The first thing to consider is the meal plans themselves. For a basic set of meal plans, you can pay $69 for a six-month subscription or $99 for a 12-month subscription. This averages $8-12 per month, billed in one installment. The weight-loss subscription averages $20-30 per month, but again, the payments come in one installment. You pay $89 for three months or $119 for six months.
The delivery can be done in two ways. You can either do the grocery shopping yourself, or you can use PlateJoy’s partner, Instacart, to get the ingredients delivered. Instacart costs $5.99 for deliveries that take two hours or more and $7.99 for deliveries that are made in around an hour. If your orders are generally over $35, you can pay a $149 yearly fee to get your ingredients delivered with the two-hours-or-more option.
The last consideration is the cost of the food itself, which depends on the local cost of groceries, what ingredients you order and how much you’re buying.
Sun Basket pricing is easier to get your head around. Costs per serving are $11.99 on the classic plans (any menu, or mix and match) and $10.99 per serving on the family plans.
PlateJoy is simply one of the most customizable options I’ve seen in a meal kit delivery service yet. You can choose any course, any number of people to feed, and any number of meals in a week. You can also do the grocery shopping yourself or have the ingredients delivered. If you want to, you can change local grocers that you use on Instacart, and you can use personal family favorite recipes as well as PlateJoy recipes.
With Sun Basket, you can mix and match meals within the weekly offerings. The menu has around 18 items on it which include more products than just dinner kits, so it’s more customizable than some other basic meal kit delivery services out there.

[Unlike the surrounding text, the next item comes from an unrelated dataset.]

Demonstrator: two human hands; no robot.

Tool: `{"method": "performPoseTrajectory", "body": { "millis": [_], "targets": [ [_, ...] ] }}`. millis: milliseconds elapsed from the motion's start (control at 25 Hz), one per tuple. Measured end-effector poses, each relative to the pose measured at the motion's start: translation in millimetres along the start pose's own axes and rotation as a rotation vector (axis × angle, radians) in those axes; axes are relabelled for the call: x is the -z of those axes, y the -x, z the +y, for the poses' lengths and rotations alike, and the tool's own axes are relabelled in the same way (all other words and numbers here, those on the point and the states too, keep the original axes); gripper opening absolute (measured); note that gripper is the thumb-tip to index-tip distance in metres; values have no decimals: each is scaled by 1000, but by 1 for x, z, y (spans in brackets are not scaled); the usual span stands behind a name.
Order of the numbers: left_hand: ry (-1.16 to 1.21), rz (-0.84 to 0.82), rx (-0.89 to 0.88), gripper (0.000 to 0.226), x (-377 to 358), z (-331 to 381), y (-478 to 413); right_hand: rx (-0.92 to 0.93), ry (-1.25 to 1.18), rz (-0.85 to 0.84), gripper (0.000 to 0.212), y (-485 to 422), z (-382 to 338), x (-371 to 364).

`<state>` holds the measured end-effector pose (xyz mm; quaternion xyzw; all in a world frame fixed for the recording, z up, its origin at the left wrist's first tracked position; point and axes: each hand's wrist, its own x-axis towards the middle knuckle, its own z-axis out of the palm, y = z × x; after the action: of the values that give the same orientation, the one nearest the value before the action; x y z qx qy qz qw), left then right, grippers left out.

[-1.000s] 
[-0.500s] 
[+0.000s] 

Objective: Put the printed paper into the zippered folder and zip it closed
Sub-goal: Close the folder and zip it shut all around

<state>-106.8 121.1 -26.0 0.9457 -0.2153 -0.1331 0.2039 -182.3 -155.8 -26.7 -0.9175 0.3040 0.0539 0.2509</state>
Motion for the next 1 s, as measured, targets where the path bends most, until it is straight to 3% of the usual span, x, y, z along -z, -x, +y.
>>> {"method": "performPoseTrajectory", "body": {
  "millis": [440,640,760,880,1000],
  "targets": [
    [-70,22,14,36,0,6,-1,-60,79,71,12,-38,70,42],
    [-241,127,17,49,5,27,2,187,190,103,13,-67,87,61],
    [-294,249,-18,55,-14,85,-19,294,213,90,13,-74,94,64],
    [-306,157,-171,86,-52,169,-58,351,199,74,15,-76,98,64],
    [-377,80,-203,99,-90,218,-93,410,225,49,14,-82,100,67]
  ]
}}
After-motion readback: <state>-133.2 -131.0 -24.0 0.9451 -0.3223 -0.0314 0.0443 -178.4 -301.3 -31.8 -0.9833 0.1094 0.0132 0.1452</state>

What Makes These Companies Stand Out
I liked both PlateJoy and Sun Basket a lot, but for different reasons. Here are my top pros and cons for both companies.
- The digital pantry is a great idea for reducing food waste and keeping your kitchen organized.

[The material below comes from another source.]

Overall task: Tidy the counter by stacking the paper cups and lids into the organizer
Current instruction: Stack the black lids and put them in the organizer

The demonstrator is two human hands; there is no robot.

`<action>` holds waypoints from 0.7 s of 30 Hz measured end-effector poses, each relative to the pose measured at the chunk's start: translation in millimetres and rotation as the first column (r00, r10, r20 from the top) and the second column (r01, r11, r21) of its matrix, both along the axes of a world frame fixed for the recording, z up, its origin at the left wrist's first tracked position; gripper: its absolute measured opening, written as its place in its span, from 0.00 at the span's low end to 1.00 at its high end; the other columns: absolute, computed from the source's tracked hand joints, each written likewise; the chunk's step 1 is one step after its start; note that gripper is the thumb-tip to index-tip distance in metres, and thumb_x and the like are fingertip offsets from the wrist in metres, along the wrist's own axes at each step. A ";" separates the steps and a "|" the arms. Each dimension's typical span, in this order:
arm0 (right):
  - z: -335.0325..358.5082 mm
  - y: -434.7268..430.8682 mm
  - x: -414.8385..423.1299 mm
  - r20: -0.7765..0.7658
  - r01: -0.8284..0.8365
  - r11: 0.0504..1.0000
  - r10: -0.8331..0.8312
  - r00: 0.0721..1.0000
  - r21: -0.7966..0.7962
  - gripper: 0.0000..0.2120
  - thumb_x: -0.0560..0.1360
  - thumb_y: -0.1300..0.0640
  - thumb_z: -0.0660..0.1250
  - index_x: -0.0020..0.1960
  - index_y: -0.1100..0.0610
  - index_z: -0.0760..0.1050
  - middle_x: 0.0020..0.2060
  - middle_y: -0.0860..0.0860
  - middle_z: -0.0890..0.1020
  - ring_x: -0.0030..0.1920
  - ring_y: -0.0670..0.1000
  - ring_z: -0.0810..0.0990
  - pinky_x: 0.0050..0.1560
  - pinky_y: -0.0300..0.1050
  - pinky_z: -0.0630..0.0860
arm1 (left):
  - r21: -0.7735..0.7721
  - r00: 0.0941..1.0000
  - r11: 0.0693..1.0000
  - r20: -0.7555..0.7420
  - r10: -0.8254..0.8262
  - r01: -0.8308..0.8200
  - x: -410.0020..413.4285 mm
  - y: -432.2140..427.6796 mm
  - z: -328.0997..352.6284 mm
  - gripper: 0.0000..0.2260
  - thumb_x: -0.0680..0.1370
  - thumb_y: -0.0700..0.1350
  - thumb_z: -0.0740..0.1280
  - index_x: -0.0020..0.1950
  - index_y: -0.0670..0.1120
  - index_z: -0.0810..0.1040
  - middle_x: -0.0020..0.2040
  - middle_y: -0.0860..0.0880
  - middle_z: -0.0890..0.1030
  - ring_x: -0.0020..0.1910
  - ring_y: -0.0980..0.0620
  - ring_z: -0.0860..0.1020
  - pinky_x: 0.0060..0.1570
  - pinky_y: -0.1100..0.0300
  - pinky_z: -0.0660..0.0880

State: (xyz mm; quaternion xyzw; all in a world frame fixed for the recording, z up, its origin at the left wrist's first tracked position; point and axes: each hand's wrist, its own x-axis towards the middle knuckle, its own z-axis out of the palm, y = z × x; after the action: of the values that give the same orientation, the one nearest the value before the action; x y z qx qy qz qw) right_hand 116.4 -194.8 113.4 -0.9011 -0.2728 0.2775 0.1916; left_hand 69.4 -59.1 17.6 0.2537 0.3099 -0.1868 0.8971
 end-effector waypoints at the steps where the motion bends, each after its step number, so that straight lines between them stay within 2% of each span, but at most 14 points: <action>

- You can sync nutrition information from PlateJoy meals with your Fitbit.
- PlateJoy has a free trial.
- I really like how easy it is to customize the PlateJoy service.
- Since you pay for everything separately (the meal plans, the delivery and the groceries), it’s a little bit tricky to figure out how much you’re really paying for the service.
- I thought the meals were really delicious.
- It’s a great idea to have ‘kids-can’ steps in the family plan recipes.
- Sun Basket does something nice with its recipe cards. Instead of getting recipes for just the meals you ordered, you get all of the recipes for the weekly menu in a book.
- Meals only take about half an hour to cook.
- Canceling Sun Basket can be a little bit of a pain because you have to hunt through the frequently asked questions section to find the cancellation link.
While I enjoyed both PlateJoy and Sun Basket, there are a lot of other good services to try. Blue Apron and Martha and Marley Spoon are great if you’re looking for basic dinner kits. Terra’s Kitchen and Green Chef have some good customizable options.
I really liked both PlateJoy and Sun Basket. However, between the two, I like PlateJoy best. Its customizable options plus the cool features like the digital pantry and the in-depth lifestyle profile makes this service hard to beat.